In the two years since the last report there has been a noticeable rise in destitution in northern areas of England, particularly the North East, while lone parents are now more likely to face destitution than in previous years. 

One in seven people trapped in destitution are in paid work which JRF says highlights the number of people experiencing precarious forms of employment with irregular hours and fluctuating income. Several people interviewed lost their jobs due to Covid and turned to Universal Credit for support.

Barnard says the benefit system “is not doing enough to protect people from destitution” as research showed half of people experiencing destitution in the survey were claiming or had applied for Universal Credit.

One woman who was interviewed for the research said: “You start Universal Credit in debt, because you have to take that advance. If you’ve got enough money to live on, you wouldn’t claim Universal Credit, so I don’t see how there’s anyone on Universal Credit that can survive without that advance.” 

This impact is why JRF is joining a whole host of anti-poverty campaigners in charities in demanding that the £20 Universal Credit increase is made permanent. Under current plans, the boost is set to be scrapped in April 2021 which would mean 6.2 million families would lose £1,040 from their annual budget and face greater risk of destitution.

The charity also wants the five-week wait for a first Universal Credit payment to be scrapped and investment in local welfare assistance to allow councils to provide direct cash support to people in crisis.

Barnard added: “The Government can act now to confirm that the £20 boost added to Universal Credit will be made permanent and extended to people receiving legacy benefits. And by working with people with experience of receiving social security, the Government can redesign our systems so that they keep people afloat, rather than drag people down.” 

The Covid-19 pandemic has intensified the difficulties people face while destitute.

Closed libraries have cut off internet access, while people reported problems in accessing food bank support with referral agencies such as Job Centres affected by the pandemic.

The sheer scale of the issue is unacceptable in one of the world’s richest countries

Others interviewed for the report told of paying off rent arrears with credit cards while some struggled to meet their housing costs and were left fearing eviction once the eviction ban ended in September. The Government’s ‘winter truce’ is due to start later this week, halting evictions until January 11.
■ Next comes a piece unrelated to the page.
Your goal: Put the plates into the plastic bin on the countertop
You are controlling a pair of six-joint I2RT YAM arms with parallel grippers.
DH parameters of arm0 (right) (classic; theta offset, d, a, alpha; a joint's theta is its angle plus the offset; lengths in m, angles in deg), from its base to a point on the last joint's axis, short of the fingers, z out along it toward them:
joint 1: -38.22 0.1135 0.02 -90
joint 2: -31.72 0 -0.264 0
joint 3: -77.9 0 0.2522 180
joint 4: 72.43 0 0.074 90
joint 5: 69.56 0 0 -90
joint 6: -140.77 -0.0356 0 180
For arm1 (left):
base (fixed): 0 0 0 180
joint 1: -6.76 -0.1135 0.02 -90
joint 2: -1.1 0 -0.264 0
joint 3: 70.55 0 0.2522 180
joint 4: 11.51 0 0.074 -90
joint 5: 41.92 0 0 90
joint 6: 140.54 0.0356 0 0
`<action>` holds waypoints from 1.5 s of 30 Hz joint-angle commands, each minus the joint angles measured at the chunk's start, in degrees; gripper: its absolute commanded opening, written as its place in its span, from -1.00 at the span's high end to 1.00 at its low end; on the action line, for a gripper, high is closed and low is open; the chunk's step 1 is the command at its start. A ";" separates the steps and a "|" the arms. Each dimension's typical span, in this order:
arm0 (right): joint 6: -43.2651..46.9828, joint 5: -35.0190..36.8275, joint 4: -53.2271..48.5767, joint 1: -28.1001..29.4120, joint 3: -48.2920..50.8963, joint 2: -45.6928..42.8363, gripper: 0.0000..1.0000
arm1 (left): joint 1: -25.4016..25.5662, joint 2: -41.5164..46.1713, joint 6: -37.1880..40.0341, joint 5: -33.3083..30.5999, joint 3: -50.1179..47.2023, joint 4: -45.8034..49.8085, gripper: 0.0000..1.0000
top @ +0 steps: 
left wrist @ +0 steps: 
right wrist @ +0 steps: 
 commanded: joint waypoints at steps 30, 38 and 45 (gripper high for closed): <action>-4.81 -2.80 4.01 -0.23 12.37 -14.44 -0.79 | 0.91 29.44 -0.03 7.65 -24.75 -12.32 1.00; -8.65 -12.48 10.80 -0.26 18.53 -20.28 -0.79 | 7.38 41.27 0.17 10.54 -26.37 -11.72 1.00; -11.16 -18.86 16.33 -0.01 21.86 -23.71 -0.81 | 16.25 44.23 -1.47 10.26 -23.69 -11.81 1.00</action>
The report’s lead author, Professor Suzanne Fitzpatrick, from Heriot-Watt University, said: “The sheer scale of the issue is unacceptable in one of the world’s richest countries and starkly reveals the devastating impact of the gaps, flaws and deductions in Universal Credit and other aspects of the social security system that lead to destitution by design.”

Labour’s Shadow Work and Pensions Secretary Jonathan Reynolds said that “no child in Britain should be hungry or without essentials”.

The Government pointed to their Covid Winter Grant Scheme to underline how they are protecting vulnerable families over winter.

A government spokesperson said: “Making sure every child gets the best start in life is central to our efforts to level up opportunity across the country, which is why we have raised the living wage for all and boosted welfare support by billions, including £170m to help families stay warm and well-fed over Christmas.”